In 1979, he participated with the title "Zuviel Tequila, zuviel schöne Mädchen" ("Too Much Tequila, Too Many Beautiful Girls") in the German finals for the Eurovision Song Contest and the song finished in ninth place.

Between 1975 and 1984, Holiday performed 11 times on the popular German music television program ZDF-Hitparade.

In 1980, Holiday scored a second European hit with "Nie mehr allein sein" which reached the number 15 on the German music charts. The song was a reworking of "Sun of Jamaica" by the German band Goombay Dance Band.

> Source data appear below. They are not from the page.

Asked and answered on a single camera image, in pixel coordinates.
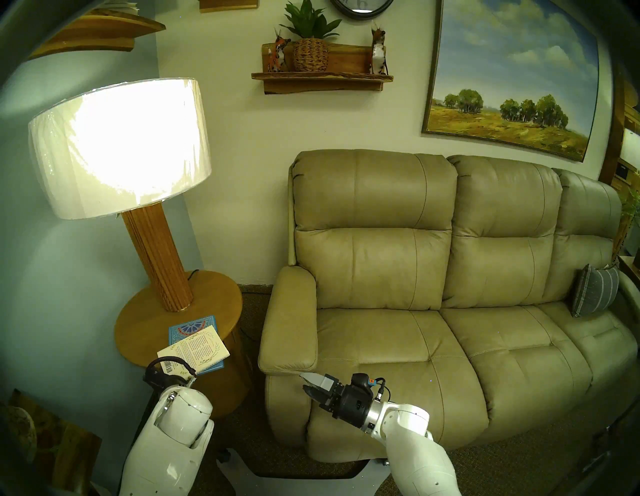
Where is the green plant in wicker pot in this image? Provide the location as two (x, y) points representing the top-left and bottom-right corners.
(280, 0), (343, 72)

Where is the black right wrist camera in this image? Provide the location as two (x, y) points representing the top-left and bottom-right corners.
(351, 372), (390, 401)

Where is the small wooden wall shelf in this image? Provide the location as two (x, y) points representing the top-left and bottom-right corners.
(198, 0), (259, 13)

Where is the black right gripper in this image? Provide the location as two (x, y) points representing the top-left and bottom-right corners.
(300, 372), (374, 429)

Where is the wooden door frame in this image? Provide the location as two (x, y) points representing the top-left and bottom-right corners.
(598, 75), (640, 201)

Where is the wooden lamp with white shade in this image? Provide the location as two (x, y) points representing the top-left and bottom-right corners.
(28, 77), (212, 312)

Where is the cream hardcover book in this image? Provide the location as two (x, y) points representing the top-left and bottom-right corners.
(157, 325), (231, 375)

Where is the green leafy houseplant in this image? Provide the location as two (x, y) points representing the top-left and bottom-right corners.
(612, 190), (640, 271)

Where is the round dark wall clock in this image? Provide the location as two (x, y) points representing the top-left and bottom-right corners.
(330, 0), (395, 21)

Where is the beige leather sofa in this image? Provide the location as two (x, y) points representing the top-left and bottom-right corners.
(258, 149), (640, 463)

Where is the framed landscape painting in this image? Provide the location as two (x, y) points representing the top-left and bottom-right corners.
(421, 0), (600, 163)

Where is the wooden corner shelf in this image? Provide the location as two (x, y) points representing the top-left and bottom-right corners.
(27, 7), (167, 61)

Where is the blue Rumi poems book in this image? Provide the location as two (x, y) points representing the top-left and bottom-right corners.
(168, 315), (226, 376)

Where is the wooden crate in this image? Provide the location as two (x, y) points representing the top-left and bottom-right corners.
(7, 389), (102, 493)

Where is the round wooden side table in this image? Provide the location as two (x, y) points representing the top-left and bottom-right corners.
(114, 270), (251, 418)

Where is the orange fox figurine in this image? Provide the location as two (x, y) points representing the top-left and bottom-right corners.
(266, 29), (292, 73)
(369, 25), (389, 76)

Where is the grey striped cushion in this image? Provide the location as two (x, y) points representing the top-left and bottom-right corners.
(571, 264), (621, 318)

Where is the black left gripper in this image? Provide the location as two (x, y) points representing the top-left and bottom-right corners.
(144, 356), (197, 392)

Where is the wood slice decorative ball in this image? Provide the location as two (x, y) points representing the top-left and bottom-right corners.
(0, 406), (38, 466)

Holiday subsequently hosted several music programs on television and released several more singles throughout the 1980s.

==Death and legacy==
Holiday was gay, but did not publicly acknowledge his homosexuality. He died on Valentine's Day, 1990 of an AIDS-related illness in Lausanne, aged 38, just ten days shy of his 39th birthday.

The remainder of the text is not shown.